I am unsure whether you are bound to standalone for the separate images. If so, my answer is inadequate. In fact, I am unsure whether you need separate pdfs at all.... ?

My idea is to use \usetikzlibrary{external} in order to achieve the image externalization (assuming that you need them) and trim axis left, trim axis right in order to truncate the bounding box.
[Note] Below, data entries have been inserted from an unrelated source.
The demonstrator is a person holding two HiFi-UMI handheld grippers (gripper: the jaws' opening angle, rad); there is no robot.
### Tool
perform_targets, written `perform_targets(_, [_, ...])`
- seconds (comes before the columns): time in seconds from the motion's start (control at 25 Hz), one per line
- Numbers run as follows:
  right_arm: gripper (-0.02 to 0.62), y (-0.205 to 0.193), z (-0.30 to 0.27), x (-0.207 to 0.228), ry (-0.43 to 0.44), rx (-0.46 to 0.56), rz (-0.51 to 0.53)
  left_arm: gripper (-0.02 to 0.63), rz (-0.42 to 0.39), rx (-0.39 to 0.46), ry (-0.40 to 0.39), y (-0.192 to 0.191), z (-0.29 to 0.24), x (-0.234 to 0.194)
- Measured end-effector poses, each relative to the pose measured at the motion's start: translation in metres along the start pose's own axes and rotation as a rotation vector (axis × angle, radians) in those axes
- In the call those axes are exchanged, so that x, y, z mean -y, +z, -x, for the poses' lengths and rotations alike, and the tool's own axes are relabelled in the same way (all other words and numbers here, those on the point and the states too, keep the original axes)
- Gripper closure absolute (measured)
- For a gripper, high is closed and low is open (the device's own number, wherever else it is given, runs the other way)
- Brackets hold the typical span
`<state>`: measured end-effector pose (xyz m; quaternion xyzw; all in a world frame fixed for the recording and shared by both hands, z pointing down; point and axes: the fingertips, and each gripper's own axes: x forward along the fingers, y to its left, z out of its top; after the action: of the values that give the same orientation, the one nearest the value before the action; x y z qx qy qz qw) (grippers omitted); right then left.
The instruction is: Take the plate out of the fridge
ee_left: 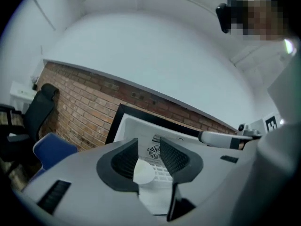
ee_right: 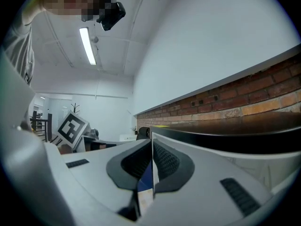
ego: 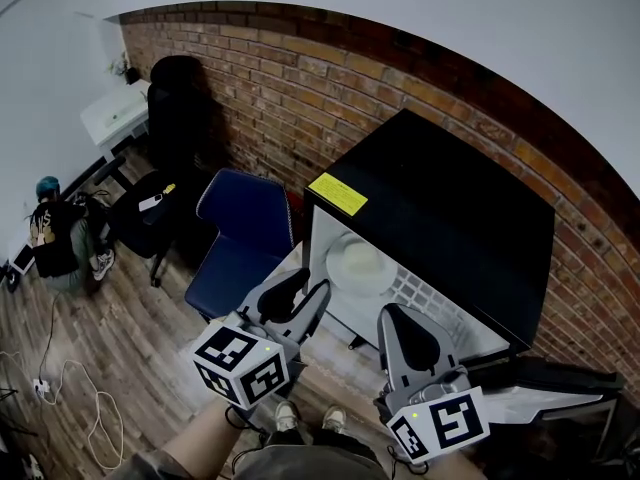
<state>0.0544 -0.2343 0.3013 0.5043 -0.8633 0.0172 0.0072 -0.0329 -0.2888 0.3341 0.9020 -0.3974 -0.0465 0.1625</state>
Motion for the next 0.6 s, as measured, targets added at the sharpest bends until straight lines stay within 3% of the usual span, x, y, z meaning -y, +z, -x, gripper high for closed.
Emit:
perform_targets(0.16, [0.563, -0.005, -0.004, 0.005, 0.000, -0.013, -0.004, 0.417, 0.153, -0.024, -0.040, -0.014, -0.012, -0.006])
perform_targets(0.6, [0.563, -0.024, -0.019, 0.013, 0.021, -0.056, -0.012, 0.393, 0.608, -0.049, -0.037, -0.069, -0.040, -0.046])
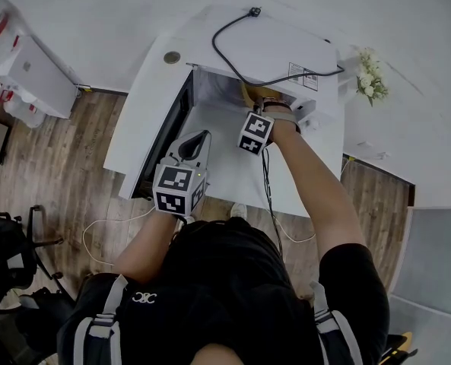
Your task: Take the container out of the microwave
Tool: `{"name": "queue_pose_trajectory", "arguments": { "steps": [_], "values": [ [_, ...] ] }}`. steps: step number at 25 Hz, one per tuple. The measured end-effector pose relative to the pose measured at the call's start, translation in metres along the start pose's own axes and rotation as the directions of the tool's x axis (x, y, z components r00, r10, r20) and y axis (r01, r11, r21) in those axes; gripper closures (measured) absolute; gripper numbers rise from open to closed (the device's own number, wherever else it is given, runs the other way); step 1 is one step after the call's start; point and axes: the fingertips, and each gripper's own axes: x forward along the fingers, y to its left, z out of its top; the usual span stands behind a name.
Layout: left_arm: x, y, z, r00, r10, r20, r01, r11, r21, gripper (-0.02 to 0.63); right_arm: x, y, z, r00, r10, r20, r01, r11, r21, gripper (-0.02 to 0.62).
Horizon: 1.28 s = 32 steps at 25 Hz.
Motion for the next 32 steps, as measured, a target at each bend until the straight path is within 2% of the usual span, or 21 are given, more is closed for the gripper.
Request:
{"name": "queue_pose_trajectory", "arguments": {
  "steps": [16,22,32],
  "values": [
    [-0.030,-0.008,-0.003,0.999,-0.040,0.011,0.040,0.999,0.014,0.593,-0.073,0.021,0.035,0.996,-0.017,0.083,0.016,1.000,0.007,0.572],
    [-0.039,-0.010,-0.004,0.997,-0.070,0.014,0.069,0.997,0.026,0.592,-0.100,0.042,0.048,0.994,0.029,0.103,-0.030,1.000,0.009,0.572],
    [-0.044,-0.015,-0.006,0.992,-0.123,0.001,0.123,0.991,0.049,0.592,-0.127,0.076,0.050,0.988,0.119,0.101,-0.127,0.989,0.074,0.572]
  ]
}}
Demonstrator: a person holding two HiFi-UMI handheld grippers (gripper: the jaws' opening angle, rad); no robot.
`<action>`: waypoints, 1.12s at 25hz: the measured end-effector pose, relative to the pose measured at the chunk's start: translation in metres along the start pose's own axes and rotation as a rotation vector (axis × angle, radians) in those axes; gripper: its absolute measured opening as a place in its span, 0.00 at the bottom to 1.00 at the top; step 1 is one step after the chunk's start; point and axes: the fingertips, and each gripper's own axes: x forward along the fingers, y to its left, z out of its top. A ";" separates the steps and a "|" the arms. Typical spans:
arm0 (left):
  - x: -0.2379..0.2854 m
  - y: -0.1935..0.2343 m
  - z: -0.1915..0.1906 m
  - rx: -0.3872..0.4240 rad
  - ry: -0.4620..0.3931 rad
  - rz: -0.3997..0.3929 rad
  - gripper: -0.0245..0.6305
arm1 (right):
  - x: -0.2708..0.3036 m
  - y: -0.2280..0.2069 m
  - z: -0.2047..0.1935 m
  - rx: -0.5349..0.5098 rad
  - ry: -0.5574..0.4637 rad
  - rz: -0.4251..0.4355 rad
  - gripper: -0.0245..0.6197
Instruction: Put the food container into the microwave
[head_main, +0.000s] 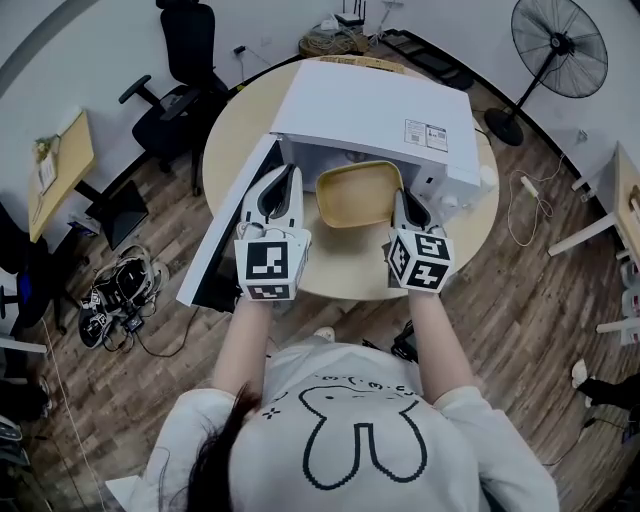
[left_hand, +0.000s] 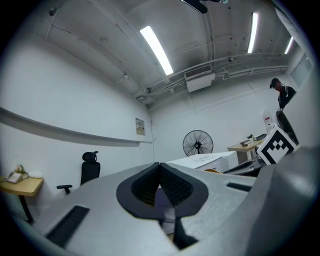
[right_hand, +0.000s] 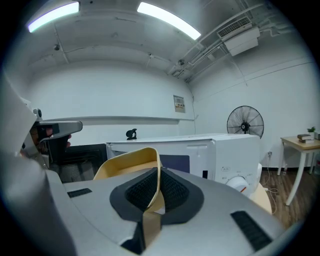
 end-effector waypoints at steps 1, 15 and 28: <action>0.002 0.000 -0.001 0.001 -0.003 -0.004 0.05 | 0.002 0.000 0.000 0.002 -0.002 -0.004 0.10; 0.005 -0.003 -0.033 0.003 -0.046 -0.032 0.05 | 0.024 -0.007 -0.034 0.072 -0.019 -0.053 0.10; 0.022 -0.007 -0.052 0.013 -0.061 -0.036 0.05 | 0.077 -0.019 -0.049 0.125 0.029 -0.085 0.10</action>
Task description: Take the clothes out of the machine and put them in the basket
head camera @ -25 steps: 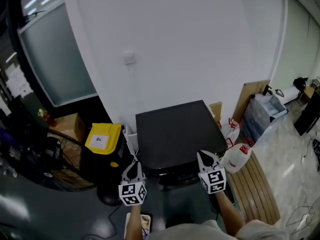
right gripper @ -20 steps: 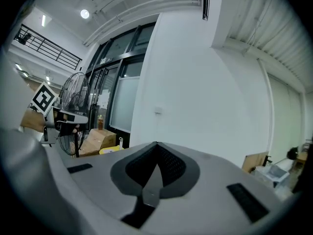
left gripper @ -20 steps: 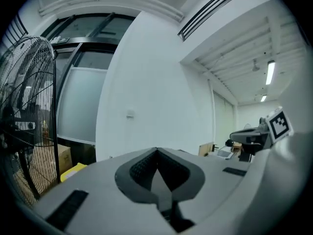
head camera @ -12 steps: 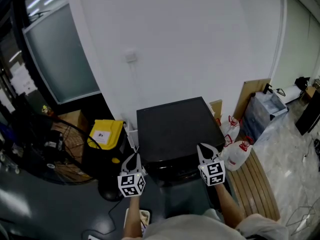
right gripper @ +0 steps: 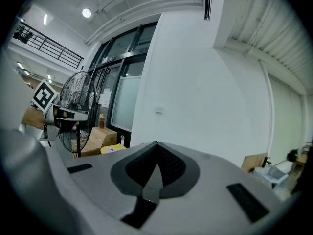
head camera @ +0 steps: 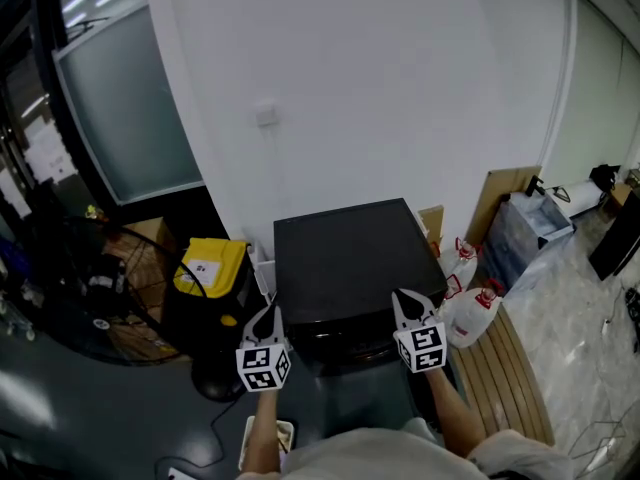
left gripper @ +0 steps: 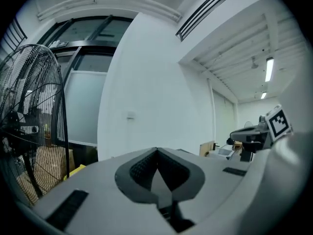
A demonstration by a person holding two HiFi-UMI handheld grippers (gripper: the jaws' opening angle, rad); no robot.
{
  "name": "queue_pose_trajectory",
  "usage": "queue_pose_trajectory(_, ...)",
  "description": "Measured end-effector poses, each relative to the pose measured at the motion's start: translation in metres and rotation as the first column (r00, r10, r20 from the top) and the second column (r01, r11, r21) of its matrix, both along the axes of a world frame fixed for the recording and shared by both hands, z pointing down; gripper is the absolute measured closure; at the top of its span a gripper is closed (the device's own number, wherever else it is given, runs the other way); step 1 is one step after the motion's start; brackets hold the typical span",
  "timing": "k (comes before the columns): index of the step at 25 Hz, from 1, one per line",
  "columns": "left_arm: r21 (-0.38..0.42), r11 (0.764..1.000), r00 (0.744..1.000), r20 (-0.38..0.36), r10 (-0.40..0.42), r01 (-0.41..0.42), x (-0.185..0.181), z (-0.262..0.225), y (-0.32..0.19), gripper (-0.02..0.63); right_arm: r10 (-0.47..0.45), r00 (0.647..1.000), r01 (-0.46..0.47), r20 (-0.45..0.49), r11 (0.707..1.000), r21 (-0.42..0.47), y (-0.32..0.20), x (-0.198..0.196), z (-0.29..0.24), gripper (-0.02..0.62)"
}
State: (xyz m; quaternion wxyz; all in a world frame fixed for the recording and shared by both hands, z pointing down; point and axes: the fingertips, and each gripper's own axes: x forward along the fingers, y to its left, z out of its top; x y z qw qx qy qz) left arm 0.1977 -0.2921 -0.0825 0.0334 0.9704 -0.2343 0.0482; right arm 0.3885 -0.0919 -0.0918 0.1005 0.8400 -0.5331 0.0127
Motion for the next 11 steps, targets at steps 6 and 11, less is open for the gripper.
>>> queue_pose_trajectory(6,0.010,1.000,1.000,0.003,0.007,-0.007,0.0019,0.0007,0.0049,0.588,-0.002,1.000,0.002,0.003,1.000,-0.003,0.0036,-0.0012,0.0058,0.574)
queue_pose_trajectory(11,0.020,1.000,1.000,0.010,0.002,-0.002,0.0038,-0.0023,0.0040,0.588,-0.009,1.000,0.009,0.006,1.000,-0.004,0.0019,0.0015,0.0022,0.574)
It results in the following output:

\documentclass{article}
\usepackage{pgfplots}
\usepackage{lipsum}
\usetikzlibrary{calc}
\usetikzlibrary{positioning}
\usetikzlibrary{backgrounds}
\usetikzlibrary{external}

\tikzexternalize

\usetikzlibrary{pgfplots.groupplots}
\pgfplotsset{compat=1.12}
\begin{document}
% Fix overful hboxes automatically:
\tolerance=2000
\emergencystretch=10pt


\twocolumn

\begin{figure}
\centering
\begin{tikzpicture}[trim axis left, trim axis right,inner frame sep=0]
\begin{axis}[%
    width=\columnwidth-15pt,
    height=4in-0.5in,
    scale only axis,
    axis x line=bottom,
    axis y discontinuity=parallel,
    xmin=360, xmax=600,
    ymin=0, ymax=7,
    enlargelimits=false,
  ]
\addplot coordinates {
(420,2)
(500,6)
(590,4)
};
\end{axis}
\end{tikzpicture}

\end{figure}

\lipsum[1-2]

\begin{figure}
\centering
\begin{tikzpicture}[trim axis left, trim axis right,inner frame sep=0]
\begin{axis}[%
    clip=false,
    width=\columnwidth-15pt,
    height=4in-0.5in,
    scale only axis,
    axis x line=bottom,
    axis y discontinuity=parallel,
    xmin=360, xmax=600,
    ymin=0, ymax=7,
    enlargelimits=false,
  ]
\addplot coordinates {
(420,2)
(500,6)
(590,4)
};
\end{axis}
\end{tikzpicture}

\end{figure}
\end{document}

enter image description here

The keys trim axis left, trim axis right need to be given to a tikzpicture. Their purpose is to trim the generated bounding box such that it ends at the left or right border of the axis, i.e. precisely what you need.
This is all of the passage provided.